__What you will do__:
Every line of the records below should be restated exactly.

[Data extract — start]

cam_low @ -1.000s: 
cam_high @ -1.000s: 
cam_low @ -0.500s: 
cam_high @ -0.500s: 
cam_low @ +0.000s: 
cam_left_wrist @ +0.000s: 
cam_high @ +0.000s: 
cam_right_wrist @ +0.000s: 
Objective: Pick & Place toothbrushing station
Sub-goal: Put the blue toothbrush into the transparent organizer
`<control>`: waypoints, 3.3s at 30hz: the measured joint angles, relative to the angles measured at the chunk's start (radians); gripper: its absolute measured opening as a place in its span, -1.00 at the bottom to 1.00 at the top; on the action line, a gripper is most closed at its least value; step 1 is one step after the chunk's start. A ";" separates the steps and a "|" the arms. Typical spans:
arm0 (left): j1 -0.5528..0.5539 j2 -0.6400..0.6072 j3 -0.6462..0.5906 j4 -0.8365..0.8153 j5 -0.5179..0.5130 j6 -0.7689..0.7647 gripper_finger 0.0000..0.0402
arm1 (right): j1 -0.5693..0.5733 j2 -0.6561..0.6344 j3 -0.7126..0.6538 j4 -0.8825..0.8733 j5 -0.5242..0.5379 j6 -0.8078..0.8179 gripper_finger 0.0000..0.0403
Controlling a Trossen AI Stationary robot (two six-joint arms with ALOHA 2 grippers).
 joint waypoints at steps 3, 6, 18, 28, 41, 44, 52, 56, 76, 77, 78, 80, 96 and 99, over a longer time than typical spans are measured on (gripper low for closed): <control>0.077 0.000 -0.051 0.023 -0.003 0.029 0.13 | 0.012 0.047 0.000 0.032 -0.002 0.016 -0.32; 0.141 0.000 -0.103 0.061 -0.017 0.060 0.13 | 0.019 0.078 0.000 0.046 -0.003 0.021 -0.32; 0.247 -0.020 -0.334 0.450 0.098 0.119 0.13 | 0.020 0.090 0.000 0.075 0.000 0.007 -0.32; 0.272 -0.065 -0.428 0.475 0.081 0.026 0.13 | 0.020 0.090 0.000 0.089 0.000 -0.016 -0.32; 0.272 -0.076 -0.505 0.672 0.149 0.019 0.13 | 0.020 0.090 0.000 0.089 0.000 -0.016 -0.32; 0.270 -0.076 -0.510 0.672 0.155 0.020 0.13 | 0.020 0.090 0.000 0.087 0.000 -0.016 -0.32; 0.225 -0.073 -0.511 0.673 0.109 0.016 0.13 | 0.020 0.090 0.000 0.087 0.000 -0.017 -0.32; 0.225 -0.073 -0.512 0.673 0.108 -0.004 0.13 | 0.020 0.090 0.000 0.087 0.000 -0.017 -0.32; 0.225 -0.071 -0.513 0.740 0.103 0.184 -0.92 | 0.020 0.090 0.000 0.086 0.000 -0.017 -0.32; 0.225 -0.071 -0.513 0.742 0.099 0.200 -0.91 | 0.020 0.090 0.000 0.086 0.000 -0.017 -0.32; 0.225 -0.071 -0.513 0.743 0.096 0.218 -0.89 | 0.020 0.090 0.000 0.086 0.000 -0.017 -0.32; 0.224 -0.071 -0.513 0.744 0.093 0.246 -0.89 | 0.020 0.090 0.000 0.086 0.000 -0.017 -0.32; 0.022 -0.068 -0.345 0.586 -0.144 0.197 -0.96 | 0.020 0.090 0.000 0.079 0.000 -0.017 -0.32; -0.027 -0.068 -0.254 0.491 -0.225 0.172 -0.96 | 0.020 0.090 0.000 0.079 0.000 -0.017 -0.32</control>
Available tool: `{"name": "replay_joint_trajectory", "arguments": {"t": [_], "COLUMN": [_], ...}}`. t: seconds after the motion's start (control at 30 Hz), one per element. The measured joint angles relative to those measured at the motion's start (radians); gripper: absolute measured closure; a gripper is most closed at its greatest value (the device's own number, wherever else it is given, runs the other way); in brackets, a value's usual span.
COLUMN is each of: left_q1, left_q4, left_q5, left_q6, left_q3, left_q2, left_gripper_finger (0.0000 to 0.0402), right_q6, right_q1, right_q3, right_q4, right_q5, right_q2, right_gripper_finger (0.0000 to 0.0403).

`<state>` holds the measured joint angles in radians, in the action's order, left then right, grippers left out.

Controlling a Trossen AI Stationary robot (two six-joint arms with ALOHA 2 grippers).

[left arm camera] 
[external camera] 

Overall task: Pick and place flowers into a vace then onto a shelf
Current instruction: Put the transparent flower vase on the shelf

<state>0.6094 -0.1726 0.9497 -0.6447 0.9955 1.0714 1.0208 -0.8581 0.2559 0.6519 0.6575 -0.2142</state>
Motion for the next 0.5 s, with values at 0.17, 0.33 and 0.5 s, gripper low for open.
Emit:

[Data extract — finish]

__Problem solution__:
cam_low @ -1.000s: 
cam_high @ -1.000s: 
cam_low @ -0.500s: 
cam_high @ -0.500s: 
cam_low @ +0.000s: 
cam_left_wrist @ +0.000s: 
cam_high @ +0.000s: 
cam_right_wrist @ +0.000s: 
Objective: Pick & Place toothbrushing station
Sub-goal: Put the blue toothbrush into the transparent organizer
`<control>`: waypoints, 3.3s at 30hz: the measured joint angles, relative to the angles measured at the chunk's start (radians); gripper: its absolute measured opening as a place in its span, -1.00 at the bottom to 1.00 at the top; on the action line, a gripper is most closed at its least value; step 1 is one step after the chunk's start. A ";" separates the steps and a "|" the arms. Typical spans:
arm0 (left): j1 -0.5528..0.5539 j2 -0.6400..0.6072 j3 -0.6462..0.5906 j4 -0.8365..0.8153 j5 -0.5179..0.5130 j6 -0.7689..0.7647 gripper_finger 0.0000..0.0402
arm1 (right): j1 -0.5693..0.5733 j2 -0.6561..0.6344 j3 -0.7126..0.6538 j4 -0.8825..0.8733 j5 -0.5242..0.5379 j6 -0.8078..0.8179 gripper_finger 0.0000..0.0403
Controlling a Trossen AI Stationary robot (two six-joint arms with ALOHA 2 grippers).
 joint waypoints at steps 3, 6, 18, 28, 41, 44, 52, 56, 76, 77, 78, 80, 96 and 99, over a longer time than typical spans are measured on (gripper low for closed): <control>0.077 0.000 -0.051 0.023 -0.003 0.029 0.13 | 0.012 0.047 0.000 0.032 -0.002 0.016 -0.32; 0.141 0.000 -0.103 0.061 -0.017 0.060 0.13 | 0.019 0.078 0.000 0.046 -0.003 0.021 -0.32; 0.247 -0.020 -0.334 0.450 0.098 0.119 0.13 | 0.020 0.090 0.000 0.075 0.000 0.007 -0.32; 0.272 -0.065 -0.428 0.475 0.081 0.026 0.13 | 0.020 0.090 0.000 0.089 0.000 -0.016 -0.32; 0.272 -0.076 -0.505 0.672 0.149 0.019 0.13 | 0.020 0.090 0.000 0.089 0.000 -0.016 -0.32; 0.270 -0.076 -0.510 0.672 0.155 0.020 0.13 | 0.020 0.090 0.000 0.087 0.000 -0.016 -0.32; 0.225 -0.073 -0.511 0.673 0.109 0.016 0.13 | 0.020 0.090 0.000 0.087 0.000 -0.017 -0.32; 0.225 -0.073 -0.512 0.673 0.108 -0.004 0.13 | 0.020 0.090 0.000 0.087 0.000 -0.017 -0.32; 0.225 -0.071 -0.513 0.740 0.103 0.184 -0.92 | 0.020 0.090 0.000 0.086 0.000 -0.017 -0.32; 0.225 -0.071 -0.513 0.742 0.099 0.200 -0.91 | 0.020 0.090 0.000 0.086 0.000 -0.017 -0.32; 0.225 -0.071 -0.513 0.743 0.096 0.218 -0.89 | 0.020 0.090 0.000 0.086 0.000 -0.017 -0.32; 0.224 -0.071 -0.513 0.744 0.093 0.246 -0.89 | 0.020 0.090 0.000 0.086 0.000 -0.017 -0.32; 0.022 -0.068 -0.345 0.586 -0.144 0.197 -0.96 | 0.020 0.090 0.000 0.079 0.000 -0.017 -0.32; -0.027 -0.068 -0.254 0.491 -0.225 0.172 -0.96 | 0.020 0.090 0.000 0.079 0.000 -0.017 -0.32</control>
Available tool: `{"name": "replay_joint_trajectory", "arguments": {"t": [_], "COLUMN": [_], ...}}`. t: seconds after the motion's start (control at 30 Hz), one per element. The measured joint angles relative to those measured at the motion's start (radians); gripper: absolute measured closure; a gripper is most closed at its greatest value (the device's own number, wherever else it is given, runs the other way); in brackets, a value's usual span.
COLUMN is each of: left_q1, left_q4, left_q5, left_q6, left_q3, left_q2, left_gripper_finger (0.0000 to 0.0402), right_q6, right_q1, right_q3, right_q4, right_q5, right_q2, right_gripper_finger (0.0000 to 0.0403).

`<state>` holds the measured joint angles in radians, in the action's order, left then right, grippers left out.

Controlling a Trossen AI Stationary robot (two six-joint arms with ALOHA 2 grippers).

[left arm camera] 
[external camera] 

Overall task: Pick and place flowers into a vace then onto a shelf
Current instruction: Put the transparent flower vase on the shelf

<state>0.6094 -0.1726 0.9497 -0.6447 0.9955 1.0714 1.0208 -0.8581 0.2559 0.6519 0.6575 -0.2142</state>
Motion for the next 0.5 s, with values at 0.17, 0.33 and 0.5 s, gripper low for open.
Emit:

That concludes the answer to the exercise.